Thursday, June 11, 2009

ANYTHING I KNOW

 

I learnt it when I was 18 years old.

 


Friendships, gossips, betrayals, hip sisters, group mentality....

Her name was Elsie. Tall, slender, big eyes.  She was the first gal friend I made when my dad shoved me to KTTC for a CPA course. He did everything; filled the paper work, looked for a school, paid for it and all that stuff. All I needed was to report. Which I did. It was a boarding college. My dad figured if I stayed idle I would start all those funny behaviours that teenagers pick when they are idle. So I am in these huge college with men and all that stuff and a library. So, these group of girls let’s call them hip sisters and I became inseparable. We ate, queued, went to class, washed together. We we we… gossiped. Ultimately, cracks began to show. Elsie was my best friend in the group and so we gossiped about the others, made fun of their dressing, shared family histories and problems, and I helped her overcome the fear of men because she had been sexually abused as a child. Our friendship is one I will probably never have. We went to Gikomba , drank the first beer, raved at the college dances, had our first boyfriend.

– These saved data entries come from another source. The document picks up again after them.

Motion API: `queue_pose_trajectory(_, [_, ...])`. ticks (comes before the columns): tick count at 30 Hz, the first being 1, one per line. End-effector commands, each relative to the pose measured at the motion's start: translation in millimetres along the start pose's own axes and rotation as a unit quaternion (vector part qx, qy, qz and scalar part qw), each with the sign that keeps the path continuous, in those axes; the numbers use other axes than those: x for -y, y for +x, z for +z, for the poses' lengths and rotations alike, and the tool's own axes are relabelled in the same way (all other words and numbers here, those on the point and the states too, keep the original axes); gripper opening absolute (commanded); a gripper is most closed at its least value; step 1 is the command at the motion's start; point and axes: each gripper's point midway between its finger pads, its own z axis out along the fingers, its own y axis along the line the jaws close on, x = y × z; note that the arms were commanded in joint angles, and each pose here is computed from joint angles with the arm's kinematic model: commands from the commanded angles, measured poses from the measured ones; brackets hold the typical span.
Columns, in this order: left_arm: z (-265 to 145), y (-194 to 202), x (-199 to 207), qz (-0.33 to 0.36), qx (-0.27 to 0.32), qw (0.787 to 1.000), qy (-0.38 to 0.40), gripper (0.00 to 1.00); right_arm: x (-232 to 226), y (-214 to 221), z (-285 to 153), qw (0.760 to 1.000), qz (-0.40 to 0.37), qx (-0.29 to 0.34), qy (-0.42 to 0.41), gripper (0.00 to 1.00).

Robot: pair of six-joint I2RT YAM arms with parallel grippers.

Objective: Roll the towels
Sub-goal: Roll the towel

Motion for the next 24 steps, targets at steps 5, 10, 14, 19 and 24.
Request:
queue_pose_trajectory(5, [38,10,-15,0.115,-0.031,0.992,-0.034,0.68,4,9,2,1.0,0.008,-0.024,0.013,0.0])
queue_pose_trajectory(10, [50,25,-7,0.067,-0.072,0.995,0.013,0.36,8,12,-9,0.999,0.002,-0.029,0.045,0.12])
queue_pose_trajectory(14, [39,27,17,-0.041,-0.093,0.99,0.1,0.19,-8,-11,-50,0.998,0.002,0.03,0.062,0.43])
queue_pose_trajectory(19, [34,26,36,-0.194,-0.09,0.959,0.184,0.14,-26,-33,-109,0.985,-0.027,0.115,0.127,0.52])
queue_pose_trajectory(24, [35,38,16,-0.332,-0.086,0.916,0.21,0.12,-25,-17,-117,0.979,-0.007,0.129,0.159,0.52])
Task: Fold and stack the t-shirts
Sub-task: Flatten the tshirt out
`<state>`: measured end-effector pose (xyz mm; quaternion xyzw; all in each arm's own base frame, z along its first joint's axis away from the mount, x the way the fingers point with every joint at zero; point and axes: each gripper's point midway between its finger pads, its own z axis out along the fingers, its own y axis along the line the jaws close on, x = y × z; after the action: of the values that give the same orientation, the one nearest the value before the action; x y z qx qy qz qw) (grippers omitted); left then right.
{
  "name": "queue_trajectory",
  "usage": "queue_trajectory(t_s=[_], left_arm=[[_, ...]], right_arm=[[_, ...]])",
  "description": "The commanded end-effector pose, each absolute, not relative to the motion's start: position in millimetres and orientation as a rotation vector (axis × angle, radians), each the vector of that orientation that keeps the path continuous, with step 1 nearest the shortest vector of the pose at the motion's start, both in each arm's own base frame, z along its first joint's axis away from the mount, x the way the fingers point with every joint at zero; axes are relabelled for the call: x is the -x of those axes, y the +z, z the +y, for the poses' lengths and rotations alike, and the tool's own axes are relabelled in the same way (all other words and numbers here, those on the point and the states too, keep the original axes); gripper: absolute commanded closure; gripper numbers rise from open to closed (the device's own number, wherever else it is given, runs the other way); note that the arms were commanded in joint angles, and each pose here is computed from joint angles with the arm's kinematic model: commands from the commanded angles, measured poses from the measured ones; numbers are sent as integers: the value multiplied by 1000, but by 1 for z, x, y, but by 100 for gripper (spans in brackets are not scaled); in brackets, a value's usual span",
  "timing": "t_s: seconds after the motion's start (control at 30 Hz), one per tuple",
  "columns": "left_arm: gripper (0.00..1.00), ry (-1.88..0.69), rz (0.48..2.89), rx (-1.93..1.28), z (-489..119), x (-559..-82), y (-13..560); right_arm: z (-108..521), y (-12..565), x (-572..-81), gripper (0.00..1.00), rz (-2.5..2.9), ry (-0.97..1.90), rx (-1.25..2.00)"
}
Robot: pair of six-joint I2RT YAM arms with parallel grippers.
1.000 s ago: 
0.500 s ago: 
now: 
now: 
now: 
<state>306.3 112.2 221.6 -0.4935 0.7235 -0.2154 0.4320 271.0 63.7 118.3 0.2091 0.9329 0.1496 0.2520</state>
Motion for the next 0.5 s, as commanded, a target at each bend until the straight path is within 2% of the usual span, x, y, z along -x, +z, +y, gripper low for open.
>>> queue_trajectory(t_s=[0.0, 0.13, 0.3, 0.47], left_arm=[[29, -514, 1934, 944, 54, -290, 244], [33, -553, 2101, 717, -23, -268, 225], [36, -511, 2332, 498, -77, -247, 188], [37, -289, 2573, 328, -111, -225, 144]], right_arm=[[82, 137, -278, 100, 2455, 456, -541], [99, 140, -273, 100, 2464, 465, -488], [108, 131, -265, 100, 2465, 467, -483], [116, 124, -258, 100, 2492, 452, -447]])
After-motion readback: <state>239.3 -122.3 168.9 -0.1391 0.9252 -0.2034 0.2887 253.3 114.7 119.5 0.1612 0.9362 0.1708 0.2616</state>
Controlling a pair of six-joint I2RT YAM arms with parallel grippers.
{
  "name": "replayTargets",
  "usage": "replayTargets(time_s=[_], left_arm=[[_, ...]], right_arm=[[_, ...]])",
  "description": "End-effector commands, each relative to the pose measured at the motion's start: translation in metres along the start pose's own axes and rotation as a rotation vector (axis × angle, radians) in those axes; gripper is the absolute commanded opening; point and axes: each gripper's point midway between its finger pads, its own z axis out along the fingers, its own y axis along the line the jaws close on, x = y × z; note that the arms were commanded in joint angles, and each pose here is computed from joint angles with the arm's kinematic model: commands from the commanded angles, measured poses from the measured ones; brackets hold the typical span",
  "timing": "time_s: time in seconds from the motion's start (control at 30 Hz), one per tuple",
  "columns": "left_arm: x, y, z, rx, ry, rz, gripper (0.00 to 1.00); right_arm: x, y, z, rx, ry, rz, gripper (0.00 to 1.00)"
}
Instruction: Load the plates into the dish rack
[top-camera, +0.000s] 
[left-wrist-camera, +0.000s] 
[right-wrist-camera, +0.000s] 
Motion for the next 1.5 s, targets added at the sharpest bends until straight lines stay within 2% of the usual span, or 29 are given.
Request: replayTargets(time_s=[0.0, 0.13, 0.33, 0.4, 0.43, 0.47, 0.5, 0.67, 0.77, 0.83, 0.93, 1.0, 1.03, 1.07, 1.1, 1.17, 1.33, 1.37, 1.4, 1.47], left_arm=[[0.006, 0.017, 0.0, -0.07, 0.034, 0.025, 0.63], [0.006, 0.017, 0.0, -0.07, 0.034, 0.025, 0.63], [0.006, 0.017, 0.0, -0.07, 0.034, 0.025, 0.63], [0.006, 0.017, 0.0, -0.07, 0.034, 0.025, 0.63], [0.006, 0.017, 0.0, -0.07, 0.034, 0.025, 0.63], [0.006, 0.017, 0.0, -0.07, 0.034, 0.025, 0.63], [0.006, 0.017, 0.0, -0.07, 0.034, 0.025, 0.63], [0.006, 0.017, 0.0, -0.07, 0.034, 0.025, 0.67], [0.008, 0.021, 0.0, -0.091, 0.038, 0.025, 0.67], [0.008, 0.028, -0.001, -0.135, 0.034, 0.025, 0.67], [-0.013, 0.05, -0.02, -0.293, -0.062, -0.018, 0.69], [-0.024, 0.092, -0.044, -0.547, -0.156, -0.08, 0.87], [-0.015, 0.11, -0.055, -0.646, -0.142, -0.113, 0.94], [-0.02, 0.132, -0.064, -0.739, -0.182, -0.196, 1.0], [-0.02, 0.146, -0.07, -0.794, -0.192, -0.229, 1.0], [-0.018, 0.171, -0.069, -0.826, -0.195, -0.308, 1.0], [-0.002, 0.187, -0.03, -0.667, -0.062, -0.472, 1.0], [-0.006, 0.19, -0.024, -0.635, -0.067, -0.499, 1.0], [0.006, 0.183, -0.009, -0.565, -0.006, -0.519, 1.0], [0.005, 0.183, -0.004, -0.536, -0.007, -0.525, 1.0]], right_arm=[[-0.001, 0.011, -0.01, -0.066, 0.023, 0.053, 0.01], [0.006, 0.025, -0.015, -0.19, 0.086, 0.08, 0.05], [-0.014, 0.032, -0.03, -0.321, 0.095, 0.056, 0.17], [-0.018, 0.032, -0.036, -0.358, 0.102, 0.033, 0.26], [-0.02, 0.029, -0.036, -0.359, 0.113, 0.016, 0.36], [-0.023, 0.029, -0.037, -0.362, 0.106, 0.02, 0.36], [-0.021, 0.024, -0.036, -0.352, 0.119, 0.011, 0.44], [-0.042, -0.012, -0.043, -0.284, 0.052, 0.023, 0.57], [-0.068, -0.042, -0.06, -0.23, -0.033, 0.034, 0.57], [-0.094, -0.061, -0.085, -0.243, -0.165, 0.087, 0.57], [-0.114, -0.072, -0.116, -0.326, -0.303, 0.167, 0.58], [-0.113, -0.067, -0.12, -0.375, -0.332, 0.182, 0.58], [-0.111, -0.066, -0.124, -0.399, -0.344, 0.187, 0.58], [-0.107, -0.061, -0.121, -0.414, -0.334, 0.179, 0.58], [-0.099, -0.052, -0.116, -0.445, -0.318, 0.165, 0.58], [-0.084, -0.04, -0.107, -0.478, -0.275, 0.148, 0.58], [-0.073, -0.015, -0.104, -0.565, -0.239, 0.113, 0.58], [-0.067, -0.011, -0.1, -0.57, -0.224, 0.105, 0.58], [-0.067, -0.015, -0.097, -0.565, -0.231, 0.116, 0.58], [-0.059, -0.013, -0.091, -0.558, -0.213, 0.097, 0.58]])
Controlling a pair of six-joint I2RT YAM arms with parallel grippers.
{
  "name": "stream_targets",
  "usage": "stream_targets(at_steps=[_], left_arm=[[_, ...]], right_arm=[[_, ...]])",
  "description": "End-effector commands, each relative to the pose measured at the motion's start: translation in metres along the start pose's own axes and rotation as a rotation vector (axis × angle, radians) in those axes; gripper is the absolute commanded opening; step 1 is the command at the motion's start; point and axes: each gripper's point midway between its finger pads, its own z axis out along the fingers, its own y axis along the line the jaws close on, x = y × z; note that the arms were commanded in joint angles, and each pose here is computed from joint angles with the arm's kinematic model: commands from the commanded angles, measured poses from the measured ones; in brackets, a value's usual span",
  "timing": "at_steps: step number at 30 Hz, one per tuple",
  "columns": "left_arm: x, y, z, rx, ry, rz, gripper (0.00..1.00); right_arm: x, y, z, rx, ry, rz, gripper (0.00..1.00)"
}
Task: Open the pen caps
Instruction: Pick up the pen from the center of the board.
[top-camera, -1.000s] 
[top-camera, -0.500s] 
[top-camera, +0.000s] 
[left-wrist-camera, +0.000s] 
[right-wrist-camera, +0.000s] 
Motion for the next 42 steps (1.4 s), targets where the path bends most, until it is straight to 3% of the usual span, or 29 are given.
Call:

Then, hell broke loose. I don’t know what it is about gals. They started dishing dirt on who said what and how it was said..so eventually everything broke! Of all, I was closest, she is the only one who knew what I thought or even said, the fact that it was out HURT me, really much. She decided we could not be friends. At that time I could not understand what was happen. Then it all started to fit in. I was devastated. Everyone was shouting at each other, I had no friends anymore. I was devastated.

Your best friend walks in when all walk out

To say I was devastated is to understand it, these gals were my life in college. Then J happened. The first day J and I met she dissed me about my leather jacket. So I didn’t like her at all. One day she met me crying; she was worried. We talked and talked about it all. She was  my crying shoulder. Then she introduced me to the library.  Because I had been so obsessed with the gal power troop, I barely noticed there was a libraryL. I don’t know how I would have passed my exams, if it were not for J. So I began to study, even Financial Accounting became easy. We became friends. She is still a good friend of mine till today though time and seasons have waned our friendship, I could say she saw me through the worst of times. Few can do that.

It was not the end of friendships that devastated me, it was the lies and the betrayals. For this lesson I will be forever be grateful. I don’t do gal gangs.

Boys, bars, beer….

His name was D, a Giriama boy. He had/still has the greatest sense of humor. We met at a place me and J were having a rendezvous. It was near my home, I had always heard of it but my father could never let me go there. So I didn’t. Then there was freedom. I could hang out go back to the hostel and my poor dad (who by the way had forked out a fortune to let me board)  would never know. So we danced, we partied, laughed and then he broke my heart. Yes. Terribly. It took me 3 years to get out of this one. I got sick. My friend J could do nothing to help me with this one. You know when young love strikes, it strikes hard. But at the end, I was scarred but stronger. I did not date anyone for 3 years.  I learnt when you are hurt, it is better to move on. Hope is a dangerous thing.  Then I met with vodka, threw up and all that AND grew up. I can’t tell the last time I threw up after drinking, I know my brands and stick to them. I don’t envy chics who misbehave after drinking too much/the wrong drinks…

H is for Heartbreak

Yup. Thing with innocent unadulterated love(?) is that when it hurts, IT HURTS.

 

 

 

 

 

 

2 comments:

  1. Throwing up sucks. Throwing up after grown up is 100X worse than throwing up when growing up.